▼▼▼
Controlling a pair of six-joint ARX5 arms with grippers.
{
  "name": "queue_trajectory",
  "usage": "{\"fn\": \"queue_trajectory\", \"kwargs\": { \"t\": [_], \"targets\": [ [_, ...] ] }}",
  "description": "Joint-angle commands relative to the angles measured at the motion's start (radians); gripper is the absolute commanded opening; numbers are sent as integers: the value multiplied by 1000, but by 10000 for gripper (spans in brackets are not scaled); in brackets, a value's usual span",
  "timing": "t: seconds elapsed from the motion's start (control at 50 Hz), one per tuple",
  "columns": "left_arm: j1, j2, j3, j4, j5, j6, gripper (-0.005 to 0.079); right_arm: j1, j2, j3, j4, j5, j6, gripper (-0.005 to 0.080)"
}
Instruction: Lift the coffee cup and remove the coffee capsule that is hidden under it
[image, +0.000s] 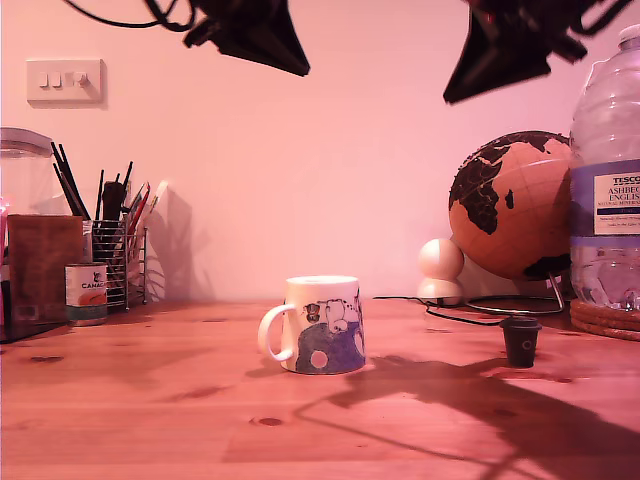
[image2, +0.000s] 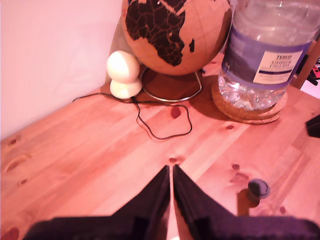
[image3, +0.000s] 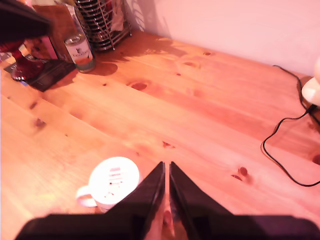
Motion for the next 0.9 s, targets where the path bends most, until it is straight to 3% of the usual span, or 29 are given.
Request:
{"fn": "queue_trajectory", "kwargs": {
  "t": [0.0, 0.28, 0.46, 0.6, 0.88],
  "targets": [
    [3, -74, -85, 56, -10, -21, -20, 4, -75, -51, 32, 3, 7, -13],
    [15, -319, -400, 256, -43, -57, -20, 74, -253, -187, 146, 4, 21, -13],
    [5, -468, -519, 277, -80, -76, -19, 135, -354, -224, 154, 30, 29, -13],
    [-6, -568, -583, 269, -109, -86, -19, 175, -423, -226, 145, 41, 40, -13],
    [-21, -631, -586, 247, -101, -91, -19, 236, -460, -226, 126, 41, 39, -13]
  ]
}}
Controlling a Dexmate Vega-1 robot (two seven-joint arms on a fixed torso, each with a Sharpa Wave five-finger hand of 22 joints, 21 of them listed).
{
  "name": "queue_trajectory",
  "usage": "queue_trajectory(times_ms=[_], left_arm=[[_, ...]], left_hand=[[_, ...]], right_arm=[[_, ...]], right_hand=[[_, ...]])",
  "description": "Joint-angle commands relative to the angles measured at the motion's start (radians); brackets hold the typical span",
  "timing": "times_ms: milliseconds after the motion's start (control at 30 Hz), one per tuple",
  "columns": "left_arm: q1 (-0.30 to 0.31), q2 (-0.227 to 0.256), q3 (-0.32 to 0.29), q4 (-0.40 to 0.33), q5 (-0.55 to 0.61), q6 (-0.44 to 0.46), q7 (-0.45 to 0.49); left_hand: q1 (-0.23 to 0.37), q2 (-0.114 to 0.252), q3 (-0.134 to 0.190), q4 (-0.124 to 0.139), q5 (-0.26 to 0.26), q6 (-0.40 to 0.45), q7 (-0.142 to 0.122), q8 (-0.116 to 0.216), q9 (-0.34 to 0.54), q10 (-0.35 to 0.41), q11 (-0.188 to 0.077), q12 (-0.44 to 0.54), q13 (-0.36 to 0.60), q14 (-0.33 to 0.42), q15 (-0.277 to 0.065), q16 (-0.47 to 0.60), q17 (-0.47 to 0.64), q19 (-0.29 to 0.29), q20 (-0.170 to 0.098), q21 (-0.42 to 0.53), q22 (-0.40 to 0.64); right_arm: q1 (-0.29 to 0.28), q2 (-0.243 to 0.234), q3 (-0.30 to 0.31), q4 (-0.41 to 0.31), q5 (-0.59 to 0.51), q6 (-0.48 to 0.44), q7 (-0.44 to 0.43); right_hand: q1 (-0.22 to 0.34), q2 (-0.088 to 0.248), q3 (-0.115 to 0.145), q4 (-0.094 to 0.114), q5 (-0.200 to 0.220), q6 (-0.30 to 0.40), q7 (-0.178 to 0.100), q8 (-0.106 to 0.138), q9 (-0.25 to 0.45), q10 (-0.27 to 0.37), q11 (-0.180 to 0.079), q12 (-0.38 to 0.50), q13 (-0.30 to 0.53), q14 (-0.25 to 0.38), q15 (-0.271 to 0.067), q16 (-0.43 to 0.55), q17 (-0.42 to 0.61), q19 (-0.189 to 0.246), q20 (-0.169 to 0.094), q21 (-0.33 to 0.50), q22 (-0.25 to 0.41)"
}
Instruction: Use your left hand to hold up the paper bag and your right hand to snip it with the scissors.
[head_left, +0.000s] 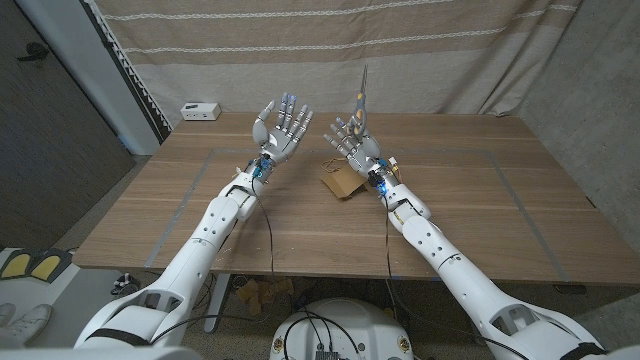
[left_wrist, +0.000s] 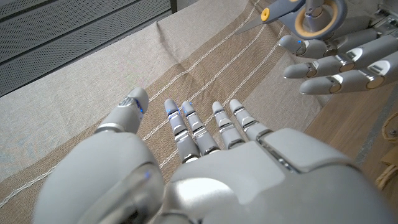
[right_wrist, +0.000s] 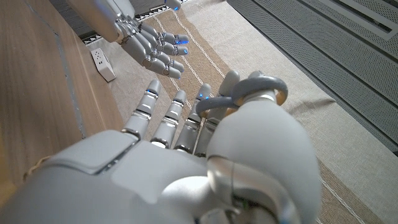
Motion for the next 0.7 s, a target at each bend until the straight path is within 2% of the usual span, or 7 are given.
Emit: queue_trajectory(times_ms=[33,100,233,333,500,600,700], left_arm=[[0.000,0.005,0.004,0.001,0.002,0.005,-0.013],[-0.001,0.006,0.004,0.001,0.002,0.005,-0.015],[-0.003,0.006,0.006,0.005,0.003,0.008,-0.021],[-0.005,0.007,0.007,0.007,0.003,0.009,-0.025],[-0.005,0.007,0.007,0.009,0.003,0.009,-0.030],[-0.005,0.008,0.006,0.008,0.003,0.010,-0.032],[-0.005,0.010,0.005,0.008,0.004,0.011,-0.032]], left_hand=[[-0.005,0.004,-0.002,0.003,-0.005,0.011,0.001,-0.001,0.003,0.002,-0.001,0.010,0.003,0.000,-0.170,0.003,0.003,0.009,-0.055,-0.004,0.004],[-0.006,0.004,-0.002,0.003,-0.005,0.011,0.001,-0.001,0.004,0.003,-0.001,0.010,0.003,0.000,-0.170,0.003,0.003,0.009,-0.055,-0.004,0.004],[-0.006,0.004,-0.002,0.003,-0.005,0.013,0.001,-0.001,0.004,0.003,-0.001,0.011,0.003,0.001,-0.170,0.003,0.003,0.010,-0.055,-0.004,0.004],[-0.006,0.005,-0.002,0.003,-0.005,0.013,0.001,-0.001,0.004,0.003,-0.001,0.011,0.003,0.001,-0.170,0.003,0.003,0.010,-0.055,-0.004,0.004],[-0.006,0.005,-0.002,0.003,-0.005,0.015,0.001,0.000,0.004,0.003,-0.001,0.011,0.003,0.001,-0.170,0.003,0.003,0.011,-0.056,-0.004,0.004],[-0.006,0.005,-0.002,0.003,-0.005,0.016,0.001,0.000,0.005,0.003,-0.001,0.011,0.002,0.001,-0.170,0.003,0.003,0.012,-0.056,-0.004,0.004],[-0.006,0.004,-0.003,0.002,-0.005,0.019,0.001,0.001,0.005,0.004,-0.001,0.011,0.002,0.000,-0.170,0.003,0.003,0.012,-0.056,-0.005,0.004]], right_arm=[[0.007,0.028,0.015,0.037,0.031,-0.018,0.053],[0.008,0.037,0.018,0.046,0.039,-0.017,0.068],[0.014,0.050,0.021,0.065,0.045,-0.013,0.098],[0.018,0.053,0.022,0.075,0.040,-0.009,0.108],[0.021,0.046,0.022,0.074,0.032,-0.015,0.117],[0.025,0.041,0.021,0.077,0.023,-0.015,0.127],[0.026,0.031,0.017,0.068,0.011,-0.019,0.118]], right_hand=[[0.000,0.011,-0.008,-0.001,0.007,0.028,-0.027,-0.016,-0.026,-0.005,0.000,-0.001,-0.005,0.009,-0.075,0.009,-0.002,0.003,-0.003,-0.001,0.003],[-0.003,0.015,-0.013,0.001,0.006,0.065,-0.011,-0.028,-0.054,-0.001,-0.001,0.001,-0.014,0.023,-0.086,0.015,-0.005,0.006,-0.008,-0.003,0.003],[-0.003,0.016,-0.015,0.001,0.005,0.074,-0.016,-0.039,-0.068,-0.006,-0.003,-0.001,-0.019,0.029,-0.094,0.018,-0.006,0.003,-0.014,-0.006,0.003],[-0.008,0.019,-0.024,0.003,0.004,0.030,-0.022,-0.093,-0.107,-0.025,0.004,-0.008,-0.032,0.024,-0.099,0.017,-0.009,-0.002,-0.016,-0.013,0.003],[-0.011,0.021,-0.031,0.004,0.004,0.030,-0.016,-0.125,-0.140,-0.071,0.017,-0.028,-0.048,0.001,-0.093,0.010,-0.012,-0.012,-0.016,-0.021,0.004],[-0.015,0.024,-0.039,0.005,0.005,-0.010,-0.059,-0.177,-0.175,-0.105,0.029,-0.044,-0.067,-0.032,-0.071,0.001,-0.015,-0.034,-0.008,-0.035,0.005],[-0.014,0.027,-0.042,0.005,0.007,0.025,-0.075,-0.183,-0.192,-0.111,0.028,-0.046,-0.079,-0.055,-0.046,-0.004,-0.018,-0.041,-0.005,-0.042,0.005]])
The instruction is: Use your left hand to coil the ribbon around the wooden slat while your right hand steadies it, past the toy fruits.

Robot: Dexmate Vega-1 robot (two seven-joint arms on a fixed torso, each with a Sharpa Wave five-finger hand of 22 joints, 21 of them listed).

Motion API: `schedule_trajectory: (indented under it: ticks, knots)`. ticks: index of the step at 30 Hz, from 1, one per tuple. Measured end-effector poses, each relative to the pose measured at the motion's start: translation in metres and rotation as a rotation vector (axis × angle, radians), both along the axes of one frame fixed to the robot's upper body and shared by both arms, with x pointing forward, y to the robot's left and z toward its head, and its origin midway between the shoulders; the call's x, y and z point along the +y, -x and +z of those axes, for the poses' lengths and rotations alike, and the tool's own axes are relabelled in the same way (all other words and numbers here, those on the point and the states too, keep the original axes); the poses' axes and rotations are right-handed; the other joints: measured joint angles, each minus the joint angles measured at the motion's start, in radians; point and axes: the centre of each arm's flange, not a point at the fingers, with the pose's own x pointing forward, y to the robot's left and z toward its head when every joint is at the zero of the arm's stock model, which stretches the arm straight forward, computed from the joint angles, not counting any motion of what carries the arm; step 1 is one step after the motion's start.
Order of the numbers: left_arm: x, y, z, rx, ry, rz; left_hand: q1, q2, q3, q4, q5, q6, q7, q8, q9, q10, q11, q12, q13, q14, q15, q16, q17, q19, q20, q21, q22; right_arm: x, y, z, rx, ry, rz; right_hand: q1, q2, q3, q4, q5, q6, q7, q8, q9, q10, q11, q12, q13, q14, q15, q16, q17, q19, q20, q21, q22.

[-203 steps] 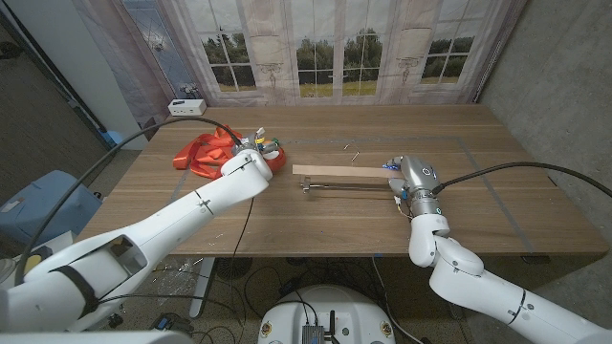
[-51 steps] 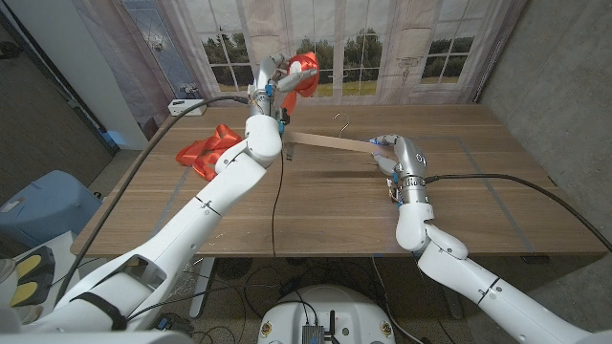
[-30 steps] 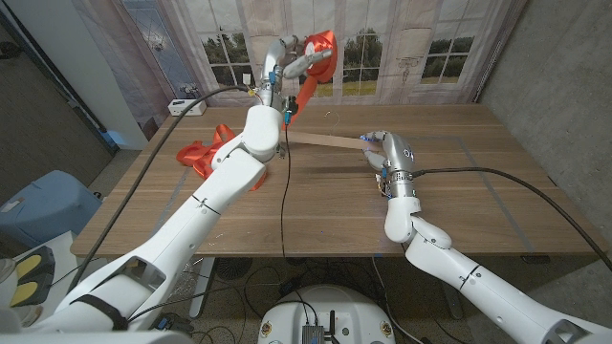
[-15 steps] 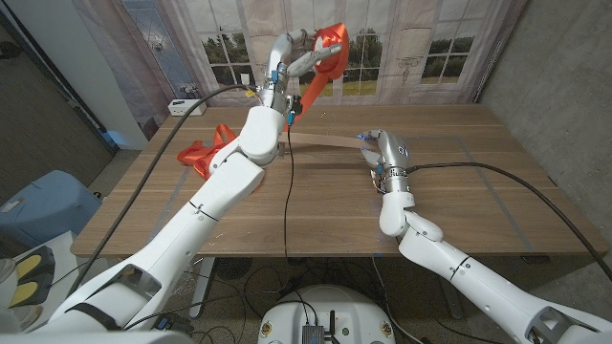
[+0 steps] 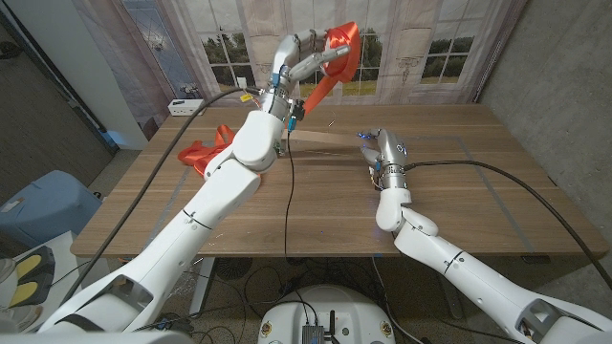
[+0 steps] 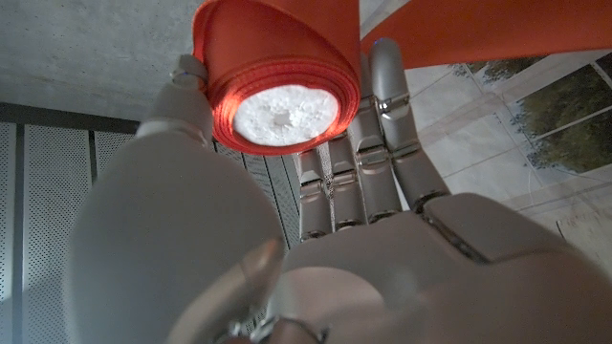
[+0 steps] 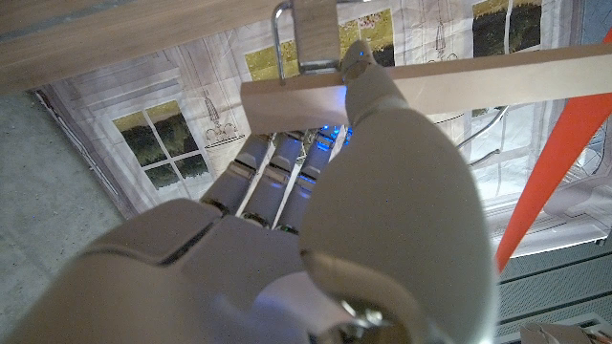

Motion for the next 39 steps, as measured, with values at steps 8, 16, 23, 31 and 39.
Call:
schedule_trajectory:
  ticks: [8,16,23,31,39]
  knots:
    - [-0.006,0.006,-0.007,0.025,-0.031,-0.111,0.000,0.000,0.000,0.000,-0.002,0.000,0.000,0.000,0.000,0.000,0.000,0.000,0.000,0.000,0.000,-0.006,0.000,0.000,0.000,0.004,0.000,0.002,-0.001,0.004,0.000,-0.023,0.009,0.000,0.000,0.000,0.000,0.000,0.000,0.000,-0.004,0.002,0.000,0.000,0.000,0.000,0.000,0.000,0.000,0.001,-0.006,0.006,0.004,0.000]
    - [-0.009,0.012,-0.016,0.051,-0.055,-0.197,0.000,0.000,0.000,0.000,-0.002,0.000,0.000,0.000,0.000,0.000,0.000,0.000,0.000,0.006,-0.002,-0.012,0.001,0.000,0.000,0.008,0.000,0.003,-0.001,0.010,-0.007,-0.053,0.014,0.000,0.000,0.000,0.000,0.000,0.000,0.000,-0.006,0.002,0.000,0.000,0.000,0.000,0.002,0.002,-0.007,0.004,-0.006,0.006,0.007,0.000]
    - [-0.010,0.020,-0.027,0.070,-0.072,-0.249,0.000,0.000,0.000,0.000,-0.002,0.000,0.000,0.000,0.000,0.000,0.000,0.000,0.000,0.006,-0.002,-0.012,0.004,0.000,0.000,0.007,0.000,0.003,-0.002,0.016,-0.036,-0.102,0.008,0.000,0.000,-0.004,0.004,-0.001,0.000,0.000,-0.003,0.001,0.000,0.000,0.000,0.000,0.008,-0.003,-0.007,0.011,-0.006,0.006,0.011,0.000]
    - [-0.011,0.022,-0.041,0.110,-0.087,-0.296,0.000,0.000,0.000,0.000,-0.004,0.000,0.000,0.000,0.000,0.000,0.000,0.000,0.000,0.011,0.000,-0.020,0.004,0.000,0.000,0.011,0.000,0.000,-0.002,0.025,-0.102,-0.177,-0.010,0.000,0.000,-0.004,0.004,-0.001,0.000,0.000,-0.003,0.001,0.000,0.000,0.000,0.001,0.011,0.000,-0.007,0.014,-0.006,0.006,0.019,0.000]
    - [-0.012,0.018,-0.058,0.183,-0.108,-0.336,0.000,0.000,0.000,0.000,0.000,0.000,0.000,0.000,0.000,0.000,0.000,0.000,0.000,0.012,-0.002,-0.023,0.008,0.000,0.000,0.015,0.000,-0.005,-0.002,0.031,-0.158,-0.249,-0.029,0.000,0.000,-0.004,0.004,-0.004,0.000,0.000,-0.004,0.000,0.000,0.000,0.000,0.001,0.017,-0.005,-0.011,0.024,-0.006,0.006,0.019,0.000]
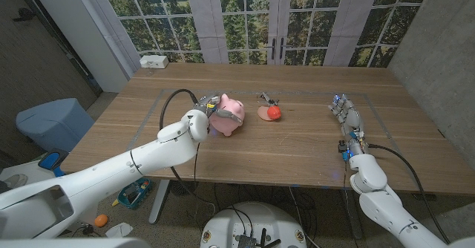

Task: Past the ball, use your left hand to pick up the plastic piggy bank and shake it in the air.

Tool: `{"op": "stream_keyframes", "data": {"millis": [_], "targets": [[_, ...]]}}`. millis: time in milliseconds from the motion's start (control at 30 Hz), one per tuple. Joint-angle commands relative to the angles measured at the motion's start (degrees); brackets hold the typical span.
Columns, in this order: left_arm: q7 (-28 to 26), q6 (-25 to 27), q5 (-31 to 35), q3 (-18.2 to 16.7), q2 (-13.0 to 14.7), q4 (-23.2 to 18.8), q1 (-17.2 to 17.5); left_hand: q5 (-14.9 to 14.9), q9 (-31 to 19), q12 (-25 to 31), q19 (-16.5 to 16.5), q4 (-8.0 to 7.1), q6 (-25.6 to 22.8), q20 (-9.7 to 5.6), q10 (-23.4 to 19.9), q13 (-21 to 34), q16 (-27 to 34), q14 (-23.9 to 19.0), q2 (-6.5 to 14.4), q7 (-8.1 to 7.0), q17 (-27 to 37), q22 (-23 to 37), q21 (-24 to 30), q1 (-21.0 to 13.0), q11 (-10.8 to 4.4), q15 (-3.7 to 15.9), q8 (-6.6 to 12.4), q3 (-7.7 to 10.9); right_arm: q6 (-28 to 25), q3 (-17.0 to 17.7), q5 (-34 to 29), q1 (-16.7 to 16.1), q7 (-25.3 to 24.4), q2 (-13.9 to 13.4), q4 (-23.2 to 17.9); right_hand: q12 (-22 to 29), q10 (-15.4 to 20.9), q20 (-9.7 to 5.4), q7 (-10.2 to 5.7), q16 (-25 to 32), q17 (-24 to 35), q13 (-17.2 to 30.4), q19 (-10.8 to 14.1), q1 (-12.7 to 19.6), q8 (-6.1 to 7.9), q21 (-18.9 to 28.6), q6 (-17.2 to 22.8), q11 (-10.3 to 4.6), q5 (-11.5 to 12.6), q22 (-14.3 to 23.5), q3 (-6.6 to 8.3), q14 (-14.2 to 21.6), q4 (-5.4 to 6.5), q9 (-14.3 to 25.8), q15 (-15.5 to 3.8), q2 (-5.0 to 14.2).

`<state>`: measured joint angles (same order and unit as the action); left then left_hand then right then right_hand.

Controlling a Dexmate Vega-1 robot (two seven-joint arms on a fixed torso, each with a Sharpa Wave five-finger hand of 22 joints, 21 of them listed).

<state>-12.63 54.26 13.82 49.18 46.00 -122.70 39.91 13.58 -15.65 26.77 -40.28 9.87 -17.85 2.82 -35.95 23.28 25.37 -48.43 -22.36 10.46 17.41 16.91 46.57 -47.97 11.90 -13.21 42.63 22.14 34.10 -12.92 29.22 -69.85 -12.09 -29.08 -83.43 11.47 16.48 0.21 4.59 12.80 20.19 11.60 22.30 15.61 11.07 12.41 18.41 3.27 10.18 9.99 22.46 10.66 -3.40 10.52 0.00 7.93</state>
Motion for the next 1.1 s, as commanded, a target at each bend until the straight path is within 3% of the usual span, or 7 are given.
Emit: {"op": "stream_keyframes", "data": {"millis": [33, 333, 667, 1100], "targets": [[-7.7, -7.3, -1.3, -9.1, -0.5, -1.5, 8.5, 0.5, -0.1, 0.7, -4.8, 0.32, -29.0, -11.19, -26.5, 2.6, 0.8, -23.4, 25.9, -10.54, 1.2, 0.3, 0.6, -26.6, -21.60, 26.87, 0.48, 2.18, -0.4, -0.6, -0.1, 0.7, 0.4, 0.1, 0.0, 0.3, 0.5, -0.11, -0.04, 0.3, 0.2, 0.2, 0.5, 0.4, 0.15, 0.0, 0.4, 0.06, 0.0, 0.2, -0.07, 0.4, -0.26, 0.1, -0.06, 0.24], [-9.6, -10.7, -2.4, -12.8, -0.6, -1.1, 11.5, 0.9, 0.3, 0.6, -3.8, 0.13, -28.9, -10.96, -26.5, 3.2, 1.3, -24.0, 26.0, -10.64, 2.0, 0.4, 1.6, -26.5, -21.46, 26.80, 0.27, 2.04, -0.7, -1.7, 0.3, 2.1, 2.0, 0.2, 0.8, 0.3, 0.5, -0.07, -0.07, 0.3, 0.1, 0.2, 0.6, 0.3, 0.15, -0.1, 0.5, 0.00, 0.0, 0.2, -0.13, 0.4, -0.36, 0.1, -0.12, 0.29], [-13.6, -17.7, -5.2, -18.7, -1.6, 0.8, 15.6, 1.3, 0.3, 0.3, -2.9, 0.07, -28.6, -10.91, -26.3, 3.9, 1.3, -23.7, 26.1, -10.83, 2.6, 0.4, 2.6, -26.4, -21.50, 26.77, 0.19, 2.01, -1.3, -3.1, 0.5, 3.9, 3.3, 0.5, 1.9, 0.3, 0.5, -0.11, -0.07, 0.3, 0.0, 0.2, 0.6, 0.3, 0.14, -0.2, 0.5, -0.08, 0.0, 0.2, -0.18, 0.3, -0.45, 0.1, -0.17, 0.32], [-14.9, -23.0, -7.0, -21.9, -2.5, 4.3, 16.0, 1.8, 0.0, 0.0, -1.4, 0.06, -28.2, -11.12, -26.3, 4.9, 1.0, -23.2, 26.2, -10.97, 3.4, 0.3, 4.0, -26.2, -21.64, 26.76, 0.31, 2.00, -2.5, -4.7, 0.8, 5.4, 4.5, 0.8, 2.7, 0.3, 0.6, -0.08, 0.04, 0.3, 0.0, 0.2, 0.6, 0.2, 0.13, -0.2, 0.5, 0.00, 0.0, 0.2, -0.25, 0.3, -0.59, 0.1, -0.16, 0.35]]}}
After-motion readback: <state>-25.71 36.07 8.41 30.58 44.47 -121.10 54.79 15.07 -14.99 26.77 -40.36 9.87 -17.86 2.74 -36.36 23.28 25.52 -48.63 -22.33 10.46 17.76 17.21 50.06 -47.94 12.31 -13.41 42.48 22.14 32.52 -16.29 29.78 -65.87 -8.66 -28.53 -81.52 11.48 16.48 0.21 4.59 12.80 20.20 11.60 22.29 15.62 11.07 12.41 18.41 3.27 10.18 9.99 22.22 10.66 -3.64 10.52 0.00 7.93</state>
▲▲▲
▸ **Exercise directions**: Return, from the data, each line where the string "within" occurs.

▸ **Answer for the task**:
Motion for the next 0.7 s, a target at each bend until the straight path is within 2% of the usual span, or 7 are given.
Motion for the next 1.1 s, as commanded, a target at each bend until the straight path is within 3% of the usual span, or 7 are given.

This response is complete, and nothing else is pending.